Lowell: They turned off the water. They turned off the heat.
Victor: The police had gathered at the top of the hill. They had already accumulated quite an arsenal. They began in marshal fashion marching down the hill.
Roy: They tried to drive us out…and they shot tear gas into the plant and they sent their cops in there beating the hell out of these people.
Victor: The sit-down strikers had made some defense preparations.
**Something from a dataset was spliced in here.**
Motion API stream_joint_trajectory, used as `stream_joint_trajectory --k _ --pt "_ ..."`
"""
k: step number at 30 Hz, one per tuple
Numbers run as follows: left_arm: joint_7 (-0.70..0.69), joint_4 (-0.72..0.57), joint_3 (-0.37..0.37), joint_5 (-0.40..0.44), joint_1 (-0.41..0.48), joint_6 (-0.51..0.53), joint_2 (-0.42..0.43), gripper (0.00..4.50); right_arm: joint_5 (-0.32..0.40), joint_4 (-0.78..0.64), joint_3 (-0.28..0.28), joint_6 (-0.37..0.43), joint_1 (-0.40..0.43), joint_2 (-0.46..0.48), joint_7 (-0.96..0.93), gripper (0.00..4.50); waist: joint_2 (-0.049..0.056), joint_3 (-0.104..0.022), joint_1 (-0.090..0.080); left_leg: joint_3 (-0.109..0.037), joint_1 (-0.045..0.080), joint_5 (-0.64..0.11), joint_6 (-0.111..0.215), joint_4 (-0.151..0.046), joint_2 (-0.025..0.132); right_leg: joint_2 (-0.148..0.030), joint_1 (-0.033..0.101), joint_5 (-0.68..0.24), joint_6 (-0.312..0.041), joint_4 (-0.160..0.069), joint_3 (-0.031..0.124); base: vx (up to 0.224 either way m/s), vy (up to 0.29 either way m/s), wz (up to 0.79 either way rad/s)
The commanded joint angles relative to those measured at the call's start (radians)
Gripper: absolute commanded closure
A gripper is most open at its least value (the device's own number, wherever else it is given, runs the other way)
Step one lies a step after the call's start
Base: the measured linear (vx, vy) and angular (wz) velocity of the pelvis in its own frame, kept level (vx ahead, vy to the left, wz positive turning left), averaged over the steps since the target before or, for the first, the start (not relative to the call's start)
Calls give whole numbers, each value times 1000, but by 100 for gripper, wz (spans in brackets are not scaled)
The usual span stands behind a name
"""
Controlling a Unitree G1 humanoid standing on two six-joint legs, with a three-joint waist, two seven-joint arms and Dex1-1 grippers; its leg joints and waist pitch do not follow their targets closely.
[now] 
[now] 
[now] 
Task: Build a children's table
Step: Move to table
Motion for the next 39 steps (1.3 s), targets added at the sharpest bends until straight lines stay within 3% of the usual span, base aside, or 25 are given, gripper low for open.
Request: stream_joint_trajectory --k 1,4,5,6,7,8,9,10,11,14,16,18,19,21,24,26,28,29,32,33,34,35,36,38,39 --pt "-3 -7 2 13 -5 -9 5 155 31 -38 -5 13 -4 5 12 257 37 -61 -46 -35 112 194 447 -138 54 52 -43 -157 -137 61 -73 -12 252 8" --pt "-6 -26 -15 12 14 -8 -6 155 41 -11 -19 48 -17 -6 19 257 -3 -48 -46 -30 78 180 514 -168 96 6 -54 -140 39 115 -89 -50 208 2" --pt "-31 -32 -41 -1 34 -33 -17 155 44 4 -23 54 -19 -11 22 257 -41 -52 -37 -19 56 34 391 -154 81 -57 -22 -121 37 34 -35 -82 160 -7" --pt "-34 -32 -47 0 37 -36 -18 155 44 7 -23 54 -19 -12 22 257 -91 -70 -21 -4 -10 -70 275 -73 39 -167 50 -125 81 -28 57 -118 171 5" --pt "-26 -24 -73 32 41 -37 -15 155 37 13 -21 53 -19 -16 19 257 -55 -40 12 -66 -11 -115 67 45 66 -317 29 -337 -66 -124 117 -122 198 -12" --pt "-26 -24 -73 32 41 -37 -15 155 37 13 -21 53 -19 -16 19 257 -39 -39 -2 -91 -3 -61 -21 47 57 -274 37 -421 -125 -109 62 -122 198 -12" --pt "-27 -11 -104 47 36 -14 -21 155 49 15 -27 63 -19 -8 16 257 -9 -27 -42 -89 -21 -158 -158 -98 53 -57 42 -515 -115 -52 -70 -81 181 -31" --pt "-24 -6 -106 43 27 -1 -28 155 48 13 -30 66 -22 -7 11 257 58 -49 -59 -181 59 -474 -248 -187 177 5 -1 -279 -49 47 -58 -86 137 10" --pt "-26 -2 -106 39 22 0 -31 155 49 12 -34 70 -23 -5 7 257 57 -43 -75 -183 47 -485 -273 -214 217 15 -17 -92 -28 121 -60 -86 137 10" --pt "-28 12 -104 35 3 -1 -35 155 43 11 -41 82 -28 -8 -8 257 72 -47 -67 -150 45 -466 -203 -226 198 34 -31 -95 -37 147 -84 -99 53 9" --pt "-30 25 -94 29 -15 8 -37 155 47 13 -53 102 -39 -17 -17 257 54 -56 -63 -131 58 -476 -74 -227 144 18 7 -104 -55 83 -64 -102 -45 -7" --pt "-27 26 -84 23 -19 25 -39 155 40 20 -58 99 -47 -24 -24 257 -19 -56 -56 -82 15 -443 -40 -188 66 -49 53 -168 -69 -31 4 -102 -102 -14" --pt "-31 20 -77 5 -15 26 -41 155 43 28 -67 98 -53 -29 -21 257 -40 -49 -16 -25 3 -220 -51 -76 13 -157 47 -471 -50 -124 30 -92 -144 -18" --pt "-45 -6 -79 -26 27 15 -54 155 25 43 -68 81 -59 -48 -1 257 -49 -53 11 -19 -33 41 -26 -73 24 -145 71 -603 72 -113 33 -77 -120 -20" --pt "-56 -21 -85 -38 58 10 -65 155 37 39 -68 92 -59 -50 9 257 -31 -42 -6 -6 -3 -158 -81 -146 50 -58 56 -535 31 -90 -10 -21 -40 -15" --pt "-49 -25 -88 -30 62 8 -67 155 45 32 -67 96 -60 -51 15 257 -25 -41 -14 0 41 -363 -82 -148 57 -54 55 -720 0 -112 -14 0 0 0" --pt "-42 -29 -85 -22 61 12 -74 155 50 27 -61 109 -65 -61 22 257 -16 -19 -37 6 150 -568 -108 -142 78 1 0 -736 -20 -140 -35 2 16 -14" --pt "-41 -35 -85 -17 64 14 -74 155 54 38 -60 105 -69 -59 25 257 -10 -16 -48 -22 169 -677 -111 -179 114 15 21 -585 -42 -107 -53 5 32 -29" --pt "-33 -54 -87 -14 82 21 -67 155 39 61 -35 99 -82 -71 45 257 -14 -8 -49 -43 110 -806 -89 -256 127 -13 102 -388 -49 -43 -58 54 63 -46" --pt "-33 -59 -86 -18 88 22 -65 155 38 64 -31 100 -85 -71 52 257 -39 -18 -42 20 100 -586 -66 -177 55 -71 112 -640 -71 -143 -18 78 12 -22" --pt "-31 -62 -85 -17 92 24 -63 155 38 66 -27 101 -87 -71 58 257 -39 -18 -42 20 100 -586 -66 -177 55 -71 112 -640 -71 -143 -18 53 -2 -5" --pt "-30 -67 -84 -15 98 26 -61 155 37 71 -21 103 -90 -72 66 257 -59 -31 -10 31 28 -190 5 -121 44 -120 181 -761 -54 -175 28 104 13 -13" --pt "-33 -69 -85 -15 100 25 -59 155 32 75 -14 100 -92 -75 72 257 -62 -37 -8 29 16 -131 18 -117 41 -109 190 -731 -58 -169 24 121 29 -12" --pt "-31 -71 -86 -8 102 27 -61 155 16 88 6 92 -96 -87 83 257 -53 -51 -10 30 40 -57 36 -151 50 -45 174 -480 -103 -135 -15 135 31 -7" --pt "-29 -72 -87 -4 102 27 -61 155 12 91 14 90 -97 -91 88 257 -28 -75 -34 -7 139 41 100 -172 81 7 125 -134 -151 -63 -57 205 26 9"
They had taken to the roof these pound-and-a-half hinges, which they made there, and they stretched inner tubes between two heavy steel poles so they could use them as a great slingshot.
Roy: It was a real confrontation and there was so much emotion. We had maybe three or four hundred people out here, marching and cheering them on. And we tell them, “hold in there!” And they were really holding.
Victor: That battle went on for some time. We had some people in the picket-line who showed incredible courage.
Doug: Governor Frank Murphy brought out the National Guard. He separated the police from the strikers.
Victor: Had he yielded to the enormous political pressure to use the troops to force us out, there would have been enormous bloodshed. The presence of Governor Murphy was crucial to our winning the strike.
Victor: The sit-down strikers prevailed and the first agreement with General Motors was signed.
(ON-SCREEN: Headline “After 44-day Occupation, Union Recognized”)
Union Victory/Family Business
Roy: They came out of the plant and people were dancing in the street. There was crying and joy and laughter and sort of a feeling of freedom.
Doug: Before the union, you couldn’t question, you couldn’t dissent, you couldn’t argue…you did exactly what the boss told you, at the threat of losing a job. But the union gave the workers dignity. The people who are powerless and are discriminated against and finally you have this newfound power - the workers power – it’s a wonderful feeling.
Geraldine: We felt like we were people again. We weren’t just nothing. And that’s the way you’d get to feel sometimes when you have nothing. My father was a very, very sad man. But after the union, it was another story.
Kerwin: We were organizing all over the place and half the time you’d send somebody out to the plant to try to organize a union and the other half the time they’d be calling you up and sayin, “We want a union. We’re on strike. What do we do next?”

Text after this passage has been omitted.